A Female Bonding Ritual We Can Do Without

I don’t know many women who are truly happy with their bodies–at least, not many women who will admit to it.  Maybe it’s because it’s swimsuit season, maybe it’s because of the culture we live in, maybe it’s the way we were raised.  But it’s the truth.

I was talking with some girlfriends recently when the conversation predictably turned to how hard it is to shop:  to find jeans that don’t give us muffin top, or a dress that adequately hides our big hips.  I had plenty to say on this topic and jumped right in, identifying my biggest trouble spot and why it makes shopping so hard.

That night I got an email from my friend:

I have something to say and I hope I don’t offend you by it.  While as your friend I want to hear your “stuff” it makes me feel like a fat slob in front of you when you grab a 1/4 inch piece of skin (not fat) and say you’re flabby!  You look great, and that piece of skin around your middle shouldn’t even be on your radar, girl!

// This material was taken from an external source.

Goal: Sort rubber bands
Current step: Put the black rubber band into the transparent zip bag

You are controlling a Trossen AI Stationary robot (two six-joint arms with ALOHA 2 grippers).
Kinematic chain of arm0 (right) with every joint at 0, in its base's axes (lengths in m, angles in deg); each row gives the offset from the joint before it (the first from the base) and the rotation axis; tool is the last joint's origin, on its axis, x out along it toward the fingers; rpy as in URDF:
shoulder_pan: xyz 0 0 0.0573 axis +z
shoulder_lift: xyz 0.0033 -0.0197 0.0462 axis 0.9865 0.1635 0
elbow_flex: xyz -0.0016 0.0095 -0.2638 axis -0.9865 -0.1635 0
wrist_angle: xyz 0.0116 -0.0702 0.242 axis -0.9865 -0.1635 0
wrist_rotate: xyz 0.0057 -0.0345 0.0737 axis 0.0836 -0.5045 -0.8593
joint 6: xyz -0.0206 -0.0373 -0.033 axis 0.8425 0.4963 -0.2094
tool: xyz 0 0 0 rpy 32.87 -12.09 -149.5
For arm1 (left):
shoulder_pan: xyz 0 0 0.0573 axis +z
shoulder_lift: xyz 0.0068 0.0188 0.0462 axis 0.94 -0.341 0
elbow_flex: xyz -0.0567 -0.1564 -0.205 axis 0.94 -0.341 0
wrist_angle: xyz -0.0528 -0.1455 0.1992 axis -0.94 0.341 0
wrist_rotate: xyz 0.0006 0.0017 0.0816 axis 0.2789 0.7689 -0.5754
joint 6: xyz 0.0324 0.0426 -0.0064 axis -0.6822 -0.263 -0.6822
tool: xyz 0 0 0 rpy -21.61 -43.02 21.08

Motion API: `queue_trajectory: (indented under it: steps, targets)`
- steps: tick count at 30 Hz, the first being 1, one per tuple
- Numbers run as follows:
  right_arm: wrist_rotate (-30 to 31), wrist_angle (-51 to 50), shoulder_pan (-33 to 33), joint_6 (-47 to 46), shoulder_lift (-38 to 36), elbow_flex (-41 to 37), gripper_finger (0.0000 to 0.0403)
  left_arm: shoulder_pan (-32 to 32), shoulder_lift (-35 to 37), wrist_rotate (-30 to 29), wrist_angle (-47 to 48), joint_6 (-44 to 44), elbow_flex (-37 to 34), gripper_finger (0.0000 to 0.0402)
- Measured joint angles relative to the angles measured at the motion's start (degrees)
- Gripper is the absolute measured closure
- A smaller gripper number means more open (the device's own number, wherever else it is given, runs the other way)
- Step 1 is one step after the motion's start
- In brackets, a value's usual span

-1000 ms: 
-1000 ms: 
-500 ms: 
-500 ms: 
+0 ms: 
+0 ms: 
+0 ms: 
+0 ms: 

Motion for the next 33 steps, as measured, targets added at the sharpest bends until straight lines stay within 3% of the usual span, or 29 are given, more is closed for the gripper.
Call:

I was surprised to get that email, but I respected my friend for having the guts to send it.  I’m not one of the 8 women in the world who look like a supermodel, but really, I’ve got nothing to complain about–and she called me on it.  We all need friends like this who will open our eyes to our own stupid attitudes when we need it.

Women can be far too eager to affirm the viewpoints and actions of others, even when they’re way off base.  So when a friend complains about her body, too many of us are likely to empathize by trash-talking our own bodies, too.  It’s a hard cycle to break:  if everyone else is so unhappy with the way their bodies look, then what right do we have to be happy with our own bodies?  Are we really so much better than everybody else?

The problem is that in today’s culture, self-loathing is more socially acceptable than self-acceptance.  The problem isn’t our bodies; it’s our body image.  Regardless of what your body looks like, beating yourself up about it helps no one, and perpetuates the vicious cycle.  It takes guts to actually like your body–and to admit it to other women!  But decide to pursue self-acceptance anyway.  It’s better for women everywhere, and it’s way better for you.

So find yourself a friend who will tell it to you straight.  Perhaps you need to give your friends permission to call you out when you’re wrong, instead of sincerely–but misguidedly–agreeing with everything you say about your body.

Better yet, be that kind of friend.  Don’t let other women off the hook when they trash-talk their own bodies–call them out on it.

Next week I’ll tell you about the paradigm shift I made that made it easier for me to accept my own body.  In the meantime, I highly recommend Sally’s post on how to be a body image role model.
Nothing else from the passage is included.